**Task prompt**
The pictures must be left out, while the rest of the data is copied exactly.

Data block Block Start

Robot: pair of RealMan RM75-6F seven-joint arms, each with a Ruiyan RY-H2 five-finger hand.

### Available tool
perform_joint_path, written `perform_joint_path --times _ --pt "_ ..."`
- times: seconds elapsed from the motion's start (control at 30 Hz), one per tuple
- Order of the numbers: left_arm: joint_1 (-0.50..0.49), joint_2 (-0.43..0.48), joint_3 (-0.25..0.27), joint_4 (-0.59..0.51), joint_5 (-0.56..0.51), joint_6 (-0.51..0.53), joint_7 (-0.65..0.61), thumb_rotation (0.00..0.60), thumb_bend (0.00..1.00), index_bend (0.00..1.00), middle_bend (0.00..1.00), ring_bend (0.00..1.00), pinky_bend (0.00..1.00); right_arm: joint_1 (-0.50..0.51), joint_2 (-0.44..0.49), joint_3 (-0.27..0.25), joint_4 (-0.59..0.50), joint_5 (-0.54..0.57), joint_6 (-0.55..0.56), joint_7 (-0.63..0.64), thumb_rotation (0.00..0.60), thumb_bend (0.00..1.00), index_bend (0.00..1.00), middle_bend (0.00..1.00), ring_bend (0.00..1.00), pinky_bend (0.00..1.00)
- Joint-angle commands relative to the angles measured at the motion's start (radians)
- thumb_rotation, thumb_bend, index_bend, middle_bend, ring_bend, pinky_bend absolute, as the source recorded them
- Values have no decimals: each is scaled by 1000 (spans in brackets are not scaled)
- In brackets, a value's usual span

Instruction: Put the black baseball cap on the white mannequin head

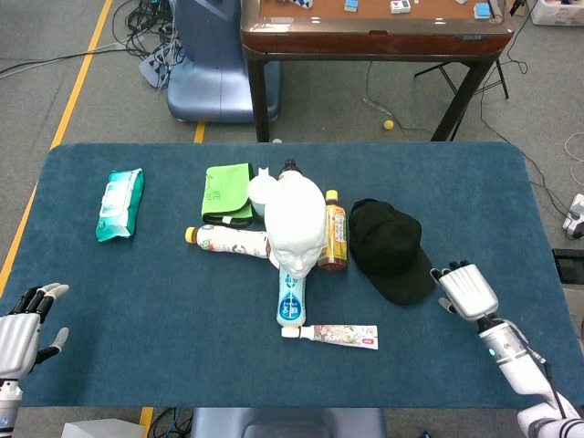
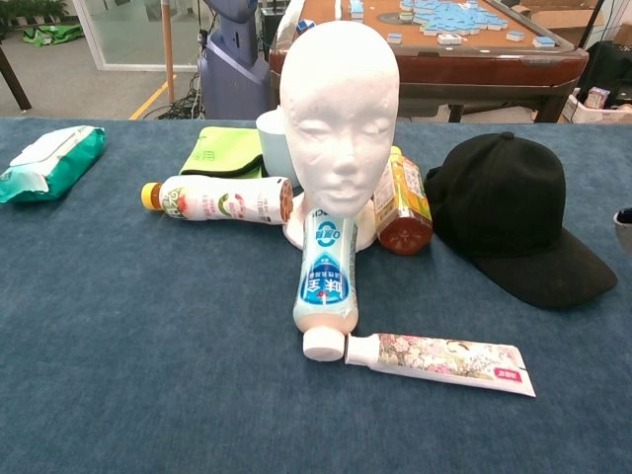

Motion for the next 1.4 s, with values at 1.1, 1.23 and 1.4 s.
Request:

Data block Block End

**Written reply**
Robot: pair of RealMan RM75-6F seven-joint arms, each with a Ruiyan RY-H2 five-finger hand.

### Available tool
perform_joint_path, written `perform_joint_path --times _ --pt "_ ..."`
- times: seconds elapsed from the motion's start (control at 30 Hz), one per tuple
- Order of the numbers: left_arm: joint_1 (-0.50..0.49), joint_2 (-0.43..0.48), joint_3 (-0.25..0.27), joint_4 (-0.59..0.51), joint_5 (-0.56..0.51), joint_6 (-0.51..0.53), joint_7 (-0.65..0.61), thumb_rotation (0.00..0.60), thumb_bend (0.00..1.00), index_bend (0.00..1.00), middle_bend (0.00..1.00), ring_bend (0.00..1.00), pinky_bend (0.00..1.00); right_arm: joint_1 (-0.50..0.51), joint_2 (-0.44..0.49), joint_3 (-0.27..0.25), joint_4 (-0.59..0.50), joint_5 (-0.54..0.57), joint_6 (-0.55..0.56), joint_7 (-0.63..0.64), thumb_rotation (0.00..0.60), thumb_bend (0.00..1.00), index_bend (0.00..1.00), middle_bend (0.00..1.00), ring_bend (0.00..1.00), pinky_bend (0.00..1.00)
- Joint-angle commands relative to the angles measured at the motion's start (radians)
- thumb_rotation, thumb_bend, index_bend, middle_bend, ring_bend, pinky_bend absolute, as the source recorded them
- Values have no decimals: each is scaled by 1000 (spans in brackets are not scaled)
- In brackets, a value's usual span

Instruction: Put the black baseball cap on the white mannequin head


Motion for the next 1.4 s, with values at 1.1, 1.23 and 1.4 s.
Request:

No further output is needed.